OpenCV Adventure: December 2010

Friday, December 31, 2010

Chamfer Matching

My understanding of Chamfer Matching is that it detects a particular object from an image by scanning the image for the edge pixels. In the default example, the cluttered logo image is distance-transformed. And the logo image, which is reduced to edges, is then being looked up from the cluttered one. The look-up method would produce a list of candidates ordered by a score. Put it simply, the score is determined by placing the logo on the distance transformed image, the score is equal to sum of each pixel value of the edge times the corresponding distance-value by placing the logo on various locations. This implementation also scan multiple passes of a set of user-specified scaling.

Performance: registering logo.png with logo_in_clutter.png. takes 1-2 minutes with default parameters. The cluttered logo image 600x824 in size. The logo image is 252x257 in size.

Parameters:

Increasing the minMatchDistance parameter to reduce matching the same object more than once. More matches would return as a result. The parameter value seems to be a Manhattan distance.
Increasing the maxMatches from default would also help discover intended matches if it is rotated.
Use the trio [ scales, minScale, maxScale ] to improve matching due to size variants.
pad_X and pad_Y are x-steps and y-steps in Sliding Window Iterator, which is being used by the current implementation.
templScale parameter is simply set to label the current scale-factor of the supplied 'logo' is, should leave it as 1.

Observations:

Noise edges at the top half of the cluttered image often achieve 'high scores' with the 'logo', making other candidate matches essential to be looked at.
The results and costs vector are sorted in ascending order of costs.

Good introduction:

Presentation "Chamfer Matching and Hausdauf Distance" by Ankur Datta
Class Diagrams from the original implementation by Marius Muja: http://www.ros.org/doc/api/chamfer_matching/html/inherits.html

Thursday, December 30, 2010

Image Transform Samples

Pyramid Thresholds

Changing Pyramid Levels from 4 to 6 makes the regions bigger ( threshold2 = 0)
Significant differences with each step observed at lower end of threshold2.

DFT

Use pictures of simple geometry to better tell the characteristics of output.

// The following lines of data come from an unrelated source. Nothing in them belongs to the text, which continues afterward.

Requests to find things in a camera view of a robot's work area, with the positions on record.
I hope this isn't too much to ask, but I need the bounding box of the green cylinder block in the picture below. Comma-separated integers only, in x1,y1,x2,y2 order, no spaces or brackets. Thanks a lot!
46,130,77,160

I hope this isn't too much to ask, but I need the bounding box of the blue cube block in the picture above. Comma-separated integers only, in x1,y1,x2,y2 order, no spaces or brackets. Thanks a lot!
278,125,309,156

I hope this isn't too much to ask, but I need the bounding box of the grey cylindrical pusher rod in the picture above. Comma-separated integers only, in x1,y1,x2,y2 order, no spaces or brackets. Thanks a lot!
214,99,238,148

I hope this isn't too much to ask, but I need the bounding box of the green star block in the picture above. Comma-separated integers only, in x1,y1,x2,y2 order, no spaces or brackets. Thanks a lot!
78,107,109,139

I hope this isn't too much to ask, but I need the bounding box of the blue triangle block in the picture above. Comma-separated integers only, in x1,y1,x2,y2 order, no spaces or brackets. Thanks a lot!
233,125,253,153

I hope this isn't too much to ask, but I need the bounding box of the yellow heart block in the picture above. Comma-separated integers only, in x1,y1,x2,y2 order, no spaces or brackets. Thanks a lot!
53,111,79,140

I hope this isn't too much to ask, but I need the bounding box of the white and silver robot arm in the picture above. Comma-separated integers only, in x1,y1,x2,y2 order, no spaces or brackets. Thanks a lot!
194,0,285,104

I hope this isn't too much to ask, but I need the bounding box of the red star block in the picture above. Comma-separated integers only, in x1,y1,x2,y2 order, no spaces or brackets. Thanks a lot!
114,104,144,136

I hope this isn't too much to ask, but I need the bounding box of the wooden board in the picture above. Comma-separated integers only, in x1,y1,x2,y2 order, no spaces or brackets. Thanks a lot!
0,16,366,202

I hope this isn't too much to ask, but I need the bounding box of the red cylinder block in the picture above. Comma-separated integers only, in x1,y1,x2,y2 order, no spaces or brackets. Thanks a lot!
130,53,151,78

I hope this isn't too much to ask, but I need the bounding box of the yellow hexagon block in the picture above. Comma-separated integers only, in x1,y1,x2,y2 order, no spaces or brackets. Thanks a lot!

Real life images seem to just give a gray noisy output.
http://www.cs.ioc.ee/~khoros2/linear/dft-pulse-example/front-page.html
My understanding of DFT is it breaks down an image into a series of simpler images superimposed together, similar to the way Fourier Thereom describes. A periodic function is made up of a series of sine waves of different amplitudes in frequency multiples of the original, of different phases. I got this idea after reading from the website above and a quick read of DCT Basis Functions section from Digital Video Decompression.

Distance Transform

Good introduction: http://homepages.inf.ed.ac.uk/rbf/HIPR2/distance.htm
The contours gets 'rounder' as going C -> L1 -> L2.
Grid size 3, 5, Exact only makes significant differences in L2 from my tests using lena.jpg and stuffs.jpg
The objects of which their edges are detected varies with the edge-threshold. It makes sense as more details are revealed of a certain object when the threshold gets close to the intensity level of the object (in grayscale).

HoughLines

Added HoughCircles to the sample program. The radius is often wrong with small circles (pic1.png). The centers are correct. It is consistent with a comment from the OpenCV book regarding the radius value should not be used.
HoughCircles() has built-in Canny. Running a second Canny on a Canny Edge Detected image would add an dotted edge inside that first one. Resulting in a double-circle. And somehow this would get more accurate radius value.
Still unable to get all the circles detected from pic1.png test image.
>>> See later post on Randomized Hough Transforms for ellipse detection. <<<

Laplace Edge Detector

Added a switch to disable the edge detector, to compare the effects of different blurring methods.
Output from Median filtering is like drawing with a thick paint brush.
Added Bilateral Filtering to the rotation - significantly slows down the movie.
Median filtering is slower than Gaussian, but a bit faster than Bilateral.
Bilateral filtering shows thick edges like Median, and preserve more edges than the latter.
Getting more bang for the buck with Gaussian.
Higher Sigma -> Larger Window -> Slower and Blurrier images except Bilateral.
Made the Laplace aperture (odd and < 31) a function of Sigma. Reasonable output obtained within 7. Fewer and thinner edges with smaller aperture.

Friday, December 24, 2010

See the Math in HTML Documentation

The math formula in HTML doc is supposed to be viewable as PNG images. The image file translation is handled by Sphinx using Latex. For me, it doesn't work right away by specifying the 'latex' path and 'dvipng' option to conf.py.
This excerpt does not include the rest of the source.